The health emergency

From patients to doctors: the battle against antibiotic resistance starts in Turin

The campaign focuses on three priorities: informing citizens, training healthcare professionals and supporting targeted interventions in hospitals

by Marta Paterlini

3' min read

Translated by AI
Versione italiana

3' min read

Translated by AI
Versione italiana

Combating antibiotic resistance means tackling one of the most serious and least visible health emergencies of our time. In Italy the phenomenon has particularly critical dimensions, with the European record for the number of deaths related to antibiotic-resistant infections: more than 12 thousand people die every year from infections caused by antibiotic-resistant bacteria, equal to about one third of the 35 thousand deaths caused by antibiotic resistance in the European Union, according to the most recent data from the European Centre for Disease Control. If trends are not reversed, antimicrobial resistance could become the leading cause of death in our country by 2050, overtaking cancer and cardiovascular disease.
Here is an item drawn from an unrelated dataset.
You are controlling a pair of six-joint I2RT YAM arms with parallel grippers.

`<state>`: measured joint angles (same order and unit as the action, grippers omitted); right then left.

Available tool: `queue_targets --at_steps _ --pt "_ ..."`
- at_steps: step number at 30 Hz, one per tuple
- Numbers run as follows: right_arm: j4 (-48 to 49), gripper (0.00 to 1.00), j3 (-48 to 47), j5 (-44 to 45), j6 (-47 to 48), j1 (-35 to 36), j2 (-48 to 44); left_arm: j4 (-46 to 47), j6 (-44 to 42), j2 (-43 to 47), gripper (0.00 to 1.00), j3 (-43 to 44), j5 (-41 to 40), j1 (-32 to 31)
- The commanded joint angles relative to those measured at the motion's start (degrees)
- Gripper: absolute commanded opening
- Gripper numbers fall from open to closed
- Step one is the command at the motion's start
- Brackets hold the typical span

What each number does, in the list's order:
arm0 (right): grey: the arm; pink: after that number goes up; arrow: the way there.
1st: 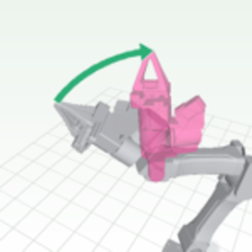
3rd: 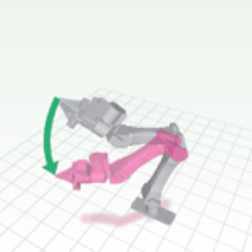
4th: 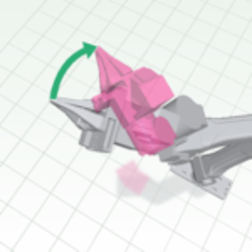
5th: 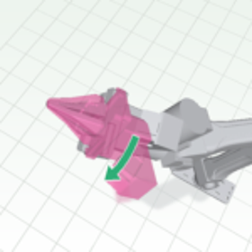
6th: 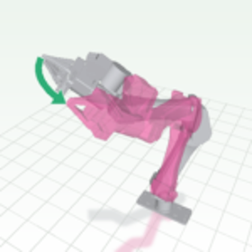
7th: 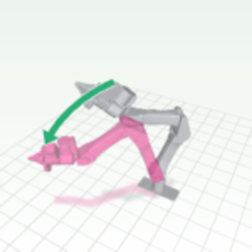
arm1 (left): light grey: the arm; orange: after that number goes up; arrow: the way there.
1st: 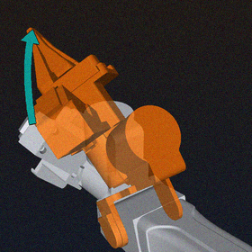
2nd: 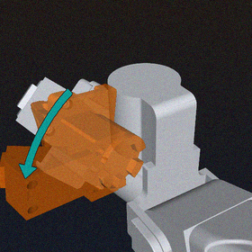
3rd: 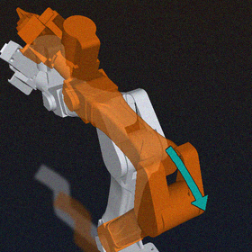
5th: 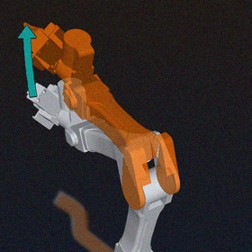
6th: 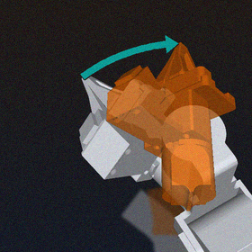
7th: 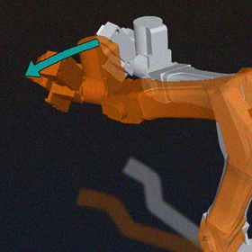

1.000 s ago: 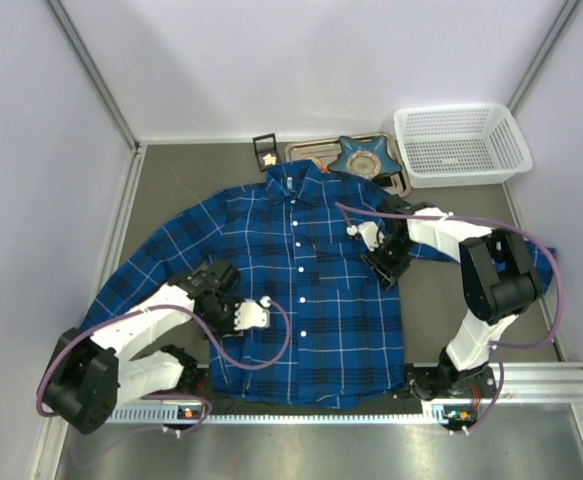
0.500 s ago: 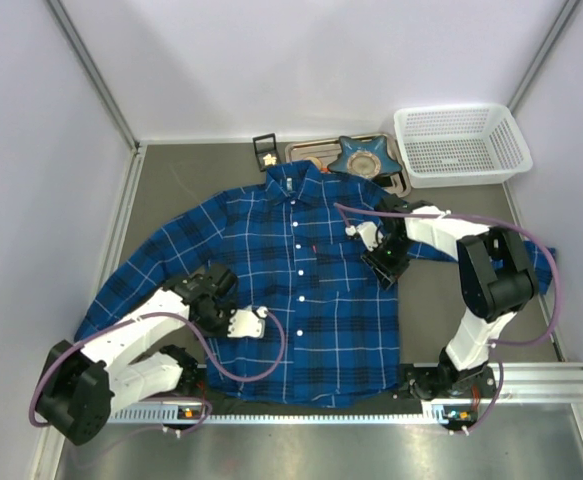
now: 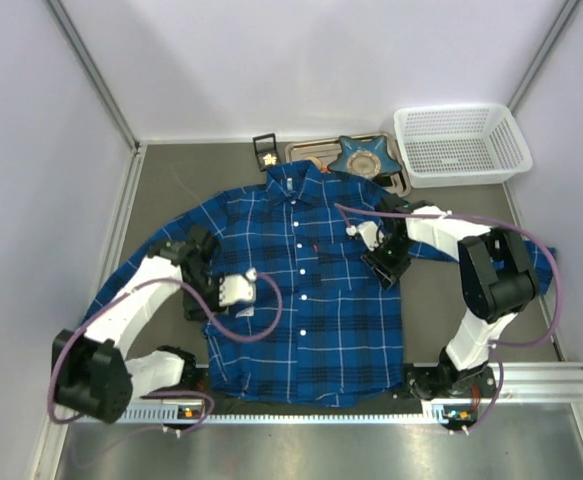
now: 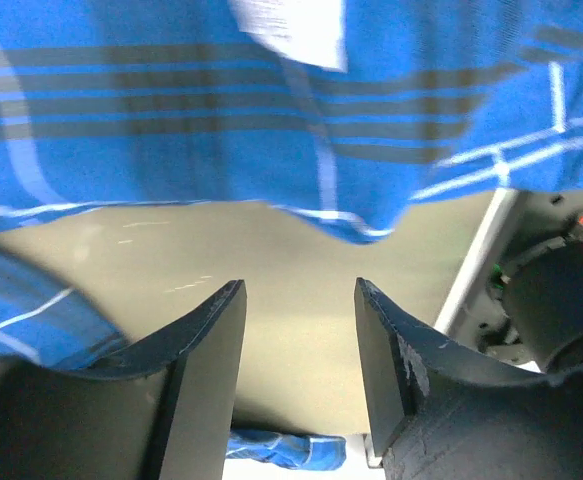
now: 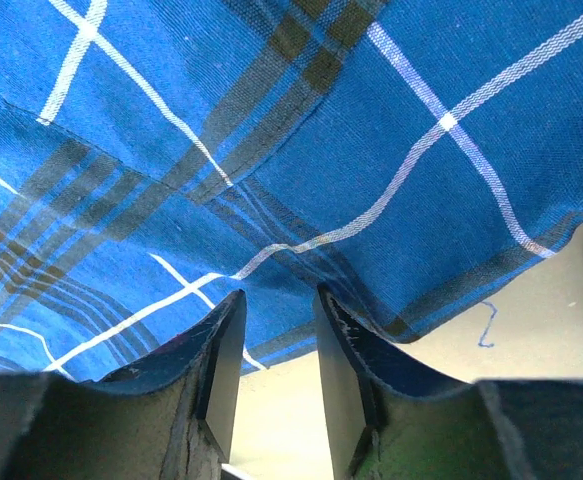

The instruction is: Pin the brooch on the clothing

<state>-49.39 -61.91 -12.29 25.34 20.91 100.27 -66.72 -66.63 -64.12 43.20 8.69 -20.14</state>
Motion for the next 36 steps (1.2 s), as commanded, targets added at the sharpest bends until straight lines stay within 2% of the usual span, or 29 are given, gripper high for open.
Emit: queue_targets --at_steps 1,3,6,9,10,11,13,15,16,20,23,28,32,36 --pt "2.02 0.37 1.44 5.71 2.78 -0.52 -2.09 -0.17 1.84 -7.93 0.54 12.67 9.93 6.24" --pt "-0.09 0.4 0.22 3.43 2.87 -0.52 -4.72 -1.39 4.05 -13.3 0.55 20.23 15.36 8.88" --pt "-2.63 0.45 -0.58 -0.35 3.91 -0.52 -8.33 1.4 8.78 -17.0 0.58 23.68 16.89 9.24" --pt "-4.13 0.47 0.12 -3.86 5.23 -0.52 -12.7 9.47 18.26 -19.64 0.58 22.55 16.36 9.24" --pt "-3.97 0.49 0.91 -6.92 5.24 -0.52 -14.03 13.42 26.03 -20.51 0.58 22.02 14.88 9.24" --pt "-3.88 0.5 1.0 -9.04 5.16 -0.52 -15.18 17.72 29.42 -23.22 0.57 21.75 14.52 9.24" --pt "-3.44 0.52 0.83 -16.13 5.07 -0.25 -19.05 19.69 37.84 -26.66 0.54 22.97 14.51 9.24" --pt "-2.3 0.52 0.21 -19.94 3.76 0.62 -21.77 22.67 42.61 -31.05 0.53 24.21 14.16 9.24" --pt "-0.29 0.51 -0.4 -21.61 3.23 3.15 -22.39 23.12 45.94 -32.46 0.52 24.56 14.16 9.33" --pt "4.56 0.45 -1.55 -21.1 1.73 11.51 -21.35 26.99 51.68 -39.13 0.47 24.56 15.3 9.07" --pt "6.74 0.42 -0.76 -16.81 2.51 15.47 -16.17 29.71 55.02 -43.18 0.46 25.35 12.85 8.54" --pt "11.59 0.39 1.79 -7.33 5.15 15.04 -6.68 31.82 59.06 -46.18 0.44 27.2 8.1 8.72" --pt "13.35 0.37 0.83 -4.23 6.56 13.29 -0.96 32.79 60.91 -47.94 0.44 28.95 8.18 9.15" --pt "14.4 0.36 -1.19 -1.07 8.23 11.88 3.43 30.87 57.6 -45.58 0.48 30.19 17.99 10.82"
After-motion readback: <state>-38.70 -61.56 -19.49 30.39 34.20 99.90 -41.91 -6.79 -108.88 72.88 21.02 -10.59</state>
It is from this awareness that L'antiiotico si cura was born, the initiative promoted by the Fondazione Compagnia di San Paolo together with the Asl Città di Torino, presented in November 2025 and destined to come to life during 2026.

The project is a systemic intervention that goes beyond the logic of individual information campaigns, aiming at an integrated prevention model based on Circular Health and the One Health paradigm, which considers human, animal and environmental health as parts of a single ecosystem. "In 2026 we will work on three integrated fronts: citizen empowerment, training of professionals and targeted interventions on specific settings," explains Marco Gilli, chairman of the Compagnia di San Paolo Foundation. Empowerment means informing and equipping citizens with skills, tools and responsibilities: i.e. knowing how to recognise when an antibiotic is necessary, how to follow treatment correctly, take preventive measures and dispose of drugs safely.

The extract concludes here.